La balle a atteint Atta Sabah, 12 ans, à l'estomac et est ressorti dans le dos, lui sectionnant la moelle épinière et provoquant la paralysie de la taille aux pieds.
Devant le grand nombre de manifestations se déroulant dans toute la Cisjordanie pendant les six premiers mois de 2013, l'application laxiste des règlements sur l'ouverture de feu de l'armée israélienne a conduit à une violence accrue contre les civils israéliens et a perpétué l'impunité.
Les règlements autorisent les soldats à utiliser des balles réelles “uniquement dans le cas d'un réel danger de mort”, selon selon un récent rapport de B'Tselem, une association israélienne des Droits de l'Homme.
Il est interdit aux forces israéliennes de tirer des balles de métal enrobé de caoutchouc sur des femmes et des enfants. Là où le tir de balles de métal enrobé de caoutchouc est autorisé , les procédures en vigueur dans la police et dans l'armée précisent qu'elles ne doivent être tirées que d'une distance de 50à60 m (165à195 pieds) et que sur les jambes des personnes. Les règlements interdisent de viser directement les manifestants avec des grenades lacrymogènes.

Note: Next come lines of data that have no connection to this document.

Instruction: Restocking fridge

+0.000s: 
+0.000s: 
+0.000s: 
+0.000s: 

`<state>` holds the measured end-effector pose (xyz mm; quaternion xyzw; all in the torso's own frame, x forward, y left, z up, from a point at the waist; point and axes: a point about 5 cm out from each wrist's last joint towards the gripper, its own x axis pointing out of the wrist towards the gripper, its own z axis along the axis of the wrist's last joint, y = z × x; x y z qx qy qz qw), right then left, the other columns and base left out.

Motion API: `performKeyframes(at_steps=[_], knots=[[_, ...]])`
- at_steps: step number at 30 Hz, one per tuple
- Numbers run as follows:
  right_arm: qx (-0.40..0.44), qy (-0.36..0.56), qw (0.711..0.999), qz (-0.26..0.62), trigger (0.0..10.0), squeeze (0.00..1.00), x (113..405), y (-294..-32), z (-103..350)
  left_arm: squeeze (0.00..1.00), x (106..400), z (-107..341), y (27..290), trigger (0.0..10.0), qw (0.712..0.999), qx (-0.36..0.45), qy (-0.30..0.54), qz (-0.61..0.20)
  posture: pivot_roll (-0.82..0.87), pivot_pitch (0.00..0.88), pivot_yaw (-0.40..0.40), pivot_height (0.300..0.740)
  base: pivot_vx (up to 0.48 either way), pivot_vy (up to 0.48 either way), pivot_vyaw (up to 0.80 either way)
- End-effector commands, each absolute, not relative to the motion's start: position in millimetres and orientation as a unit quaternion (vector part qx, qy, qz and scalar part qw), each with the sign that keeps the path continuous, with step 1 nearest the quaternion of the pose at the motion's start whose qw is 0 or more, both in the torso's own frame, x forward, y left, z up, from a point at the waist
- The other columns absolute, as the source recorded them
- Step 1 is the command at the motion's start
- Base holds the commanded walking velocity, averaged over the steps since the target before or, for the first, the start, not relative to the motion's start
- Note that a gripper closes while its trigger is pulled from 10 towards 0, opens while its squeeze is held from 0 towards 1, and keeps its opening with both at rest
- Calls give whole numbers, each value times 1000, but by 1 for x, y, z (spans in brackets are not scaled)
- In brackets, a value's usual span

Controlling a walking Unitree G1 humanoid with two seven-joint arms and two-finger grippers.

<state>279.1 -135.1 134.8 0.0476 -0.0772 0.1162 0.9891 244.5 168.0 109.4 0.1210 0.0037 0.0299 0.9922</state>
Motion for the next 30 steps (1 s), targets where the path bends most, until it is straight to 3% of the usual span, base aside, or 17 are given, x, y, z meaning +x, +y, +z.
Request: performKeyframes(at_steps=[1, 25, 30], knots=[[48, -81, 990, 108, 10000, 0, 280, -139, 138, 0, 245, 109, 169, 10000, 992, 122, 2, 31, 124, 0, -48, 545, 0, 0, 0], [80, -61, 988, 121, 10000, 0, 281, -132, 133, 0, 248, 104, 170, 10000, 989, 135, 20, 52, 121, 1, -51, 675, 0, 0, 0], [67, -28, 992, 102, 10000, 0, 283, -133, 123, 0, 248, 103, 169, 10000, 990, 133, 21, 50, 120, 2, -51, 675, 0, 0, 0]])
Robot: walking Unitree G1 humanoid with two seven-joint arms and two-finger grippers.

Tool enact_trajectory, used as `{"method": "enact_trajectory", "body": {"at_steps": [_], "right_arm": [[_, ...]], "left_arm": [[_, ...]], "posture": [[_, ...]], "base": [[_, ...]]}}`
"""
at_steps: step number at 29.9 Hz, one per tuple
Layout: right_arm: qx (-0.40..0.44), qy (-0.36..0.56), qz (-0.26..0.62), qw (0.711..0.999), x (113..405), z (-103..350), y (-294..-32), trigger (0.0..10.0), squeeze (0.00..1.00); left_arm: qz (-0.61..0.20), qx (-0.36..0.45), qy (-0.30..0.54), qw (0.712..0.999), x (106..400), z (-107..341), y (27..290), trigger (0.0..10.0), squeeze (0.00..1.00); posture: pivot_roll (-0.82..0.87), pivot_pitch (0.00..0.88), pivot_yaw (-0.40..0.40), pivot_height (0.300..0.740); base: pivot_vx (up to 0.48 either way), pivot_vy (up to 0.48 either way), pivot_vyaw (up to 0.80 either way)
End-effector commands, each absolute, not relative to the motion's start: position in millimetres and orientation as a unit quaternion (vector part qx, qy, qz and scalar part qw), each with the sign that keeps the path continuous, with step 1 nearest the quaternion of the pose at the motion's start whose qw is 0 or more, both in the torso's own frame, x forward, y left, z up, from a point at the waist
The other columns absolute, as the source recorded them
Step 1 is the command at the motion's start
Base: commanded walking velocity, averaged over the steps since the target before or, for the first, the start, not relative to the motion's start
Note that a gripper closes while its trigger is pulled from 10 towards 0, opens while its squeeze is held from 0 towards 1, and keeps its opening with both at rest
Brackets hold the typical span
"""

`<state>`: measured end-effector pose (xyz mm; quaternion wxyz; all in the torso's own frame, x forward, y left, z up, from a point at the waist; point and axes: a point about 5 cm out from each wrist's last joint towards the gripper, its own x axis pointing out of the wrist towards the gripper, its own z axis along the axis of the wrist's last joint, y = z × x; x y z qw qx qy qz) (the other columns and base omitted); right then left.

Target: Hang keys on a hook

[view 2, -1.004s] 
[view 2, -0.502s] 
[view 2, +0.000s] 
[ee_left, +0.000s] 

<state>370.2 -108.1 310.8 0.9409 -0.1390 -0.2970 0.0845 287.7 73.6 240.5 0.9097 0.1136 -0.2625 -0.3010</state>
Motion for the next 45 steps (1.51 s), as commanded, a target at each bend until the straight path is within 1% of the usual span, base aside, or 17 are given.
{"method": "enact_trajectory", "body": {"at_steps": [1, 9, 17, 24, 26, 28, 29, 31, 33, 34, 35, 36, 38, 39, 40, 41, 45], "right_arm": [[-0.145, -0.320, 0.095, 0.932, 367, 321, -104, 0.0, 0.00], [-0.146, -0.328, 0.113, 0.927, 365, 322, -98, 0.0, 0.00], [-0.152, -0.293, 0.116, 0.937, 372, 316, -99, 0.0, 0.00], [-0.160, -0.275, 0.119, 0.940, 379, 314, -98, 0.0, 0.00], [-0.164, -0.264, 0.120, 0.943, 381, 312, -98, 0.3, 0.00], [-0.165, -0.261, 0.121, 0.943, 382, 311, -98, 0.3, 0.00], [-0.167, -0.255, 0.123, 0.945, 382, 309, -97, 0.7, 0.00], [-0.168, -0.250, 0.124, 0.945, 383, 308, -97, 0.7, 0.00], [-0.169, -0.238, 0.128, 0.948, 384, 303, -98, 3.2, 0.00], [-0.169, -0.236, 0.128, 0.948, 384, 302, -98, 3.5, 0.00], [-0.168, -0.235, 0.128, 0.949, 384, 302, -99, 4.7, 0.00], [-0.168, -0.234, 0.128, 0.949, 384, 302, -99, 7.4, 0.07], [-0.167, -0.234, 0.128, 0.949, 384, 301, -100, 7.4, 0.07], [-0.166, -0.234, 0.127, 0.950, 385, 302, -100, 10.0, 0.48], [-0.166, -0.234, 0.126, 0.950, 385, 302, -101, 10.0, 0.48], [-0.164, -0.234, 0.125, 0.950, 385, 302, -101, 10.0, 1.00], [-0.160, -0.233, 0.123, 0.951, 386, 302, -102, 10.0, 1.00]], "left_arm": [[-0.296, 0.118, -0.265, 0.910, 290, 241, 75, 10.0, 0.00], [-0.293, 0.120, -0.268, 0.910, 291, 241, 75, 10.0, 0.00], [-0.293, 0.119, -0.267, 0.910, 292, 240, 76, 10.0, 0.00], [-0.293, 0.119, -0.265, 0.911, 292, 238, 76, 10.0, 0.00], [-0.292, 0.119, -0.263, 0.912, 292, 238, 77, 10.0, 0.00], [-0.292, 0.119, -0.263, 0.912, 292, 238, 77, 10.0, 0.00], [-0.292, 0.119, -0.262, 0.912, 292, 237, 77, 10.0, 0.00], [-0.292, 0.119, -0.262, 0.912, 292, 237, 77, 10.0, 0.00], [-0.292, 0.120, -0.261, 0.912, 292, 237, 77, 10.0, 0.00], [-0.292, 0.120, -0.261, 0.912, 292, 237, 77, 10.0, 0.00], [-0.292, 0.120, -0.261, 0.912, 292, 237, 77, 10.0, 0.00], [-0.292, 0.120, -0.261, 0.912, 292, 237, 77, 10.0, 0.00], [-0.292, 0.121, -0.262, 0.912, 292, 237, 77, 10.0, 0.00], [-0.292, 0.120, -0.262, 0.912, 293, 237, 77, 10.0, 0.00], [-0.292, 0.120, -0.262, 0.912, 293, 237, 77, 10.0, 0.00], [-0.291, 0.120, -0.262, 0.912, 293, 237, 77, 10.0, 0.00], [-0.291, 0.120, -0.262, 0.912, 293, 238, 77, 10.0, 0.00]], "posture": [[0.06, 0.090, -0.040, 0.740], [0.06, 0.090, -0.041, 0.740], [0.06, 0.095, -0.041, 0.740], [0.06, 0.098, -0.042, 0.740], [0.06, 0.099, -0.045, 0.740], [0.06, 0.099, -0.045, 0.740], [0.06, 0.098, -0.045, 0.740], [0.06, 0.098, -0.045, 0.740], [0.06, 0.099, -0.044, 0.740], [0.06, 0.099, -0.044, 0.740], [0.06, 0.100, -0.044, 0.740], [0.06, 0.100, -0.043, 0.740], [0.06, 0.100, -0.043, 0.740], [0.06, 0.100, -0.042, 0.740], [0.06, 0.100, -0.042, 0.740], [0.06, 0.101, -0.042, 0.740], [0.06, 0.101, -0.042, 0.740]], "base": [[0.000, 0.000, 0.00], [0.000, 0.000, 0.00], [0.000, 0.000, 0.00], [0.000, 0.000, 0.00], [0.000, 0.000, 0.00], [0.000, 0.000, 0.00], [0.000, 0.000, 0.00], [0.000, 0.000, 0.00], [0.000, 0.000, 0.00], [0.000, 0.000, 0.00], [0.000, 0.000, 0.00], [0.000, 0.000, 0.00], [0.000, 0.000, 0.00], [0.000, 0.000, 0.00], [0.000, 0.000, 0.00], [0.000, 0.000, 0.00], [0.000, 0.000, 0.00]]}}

Malgré ces règlements, depuis janvier 2013, au moins 24 enfants ont été victimes de tirs et de blessures par balles réelles, par balles de métal enrobé de caoutchouc, ou par des grenades lacrymogènes, ayant fait deux morts, selon les témoignages recueillis par Defence for Children International Palestine (DCI-Palestine). Alors que les règlements des forces israéliennes n'autorisent l'usage de ces armes pour le contrôle de foules que dans des circonstances précises, un tiers seulement de ces cas concernait des enfants participant directement à des manifestations, où des heurts se sont se sont ensuite produits.
Dans la ligne de tir
En février 2013, une photo représentant un enfant palestinien dans le collimateur d'un sniper de l'armée israélienne s'est répandue sur Internet. Cette déshumanisation des enfants a continué et des centaines d'entre eux ont été pris pour cible et tués ou blessés dans des incursions militaires ou des opérations de dispersion de foules. Depuis l'éclatement de la seconde Intifada en 2000, les forces israéliennes sont responsables de la mort de 1031 enfants palestiniens à Gaza et de 366 enfants en Cisjordanie, selon la documentation de DCI-Palestine.
En mai 2013, Atta Sabah, 12 ans, du camp de réfugiés de Jalazoun près de Ramallah a été victime du tir d'un soldat israélien tandis qu'il essayait de récupérer son cartable auprès d'un autre soldat israélien proche. Un témoin oculaire rapporte que la situation était calme, qu'aucun affrontement n'avait lieu à ce moment et qu'il n'y avait aucun “danger de mort” qui aurait pu autoriser les forces israéliennes à faire usage de balles réelles.
Contredisant les témoins oculaires, lorsqu'il a été interrogé sur l'usage de balles réelles contre un enfant non armé, le porte-parole de l'unité de l'armée israélienne a déclaré que “l'après-midi du 21 mai 2013, une émeute violent et illégale a eu lieu dans la région, avec la participation de dizaines de Palestiniens qui jetaient des pierres et des cocktails Molotov en direction des soldats”.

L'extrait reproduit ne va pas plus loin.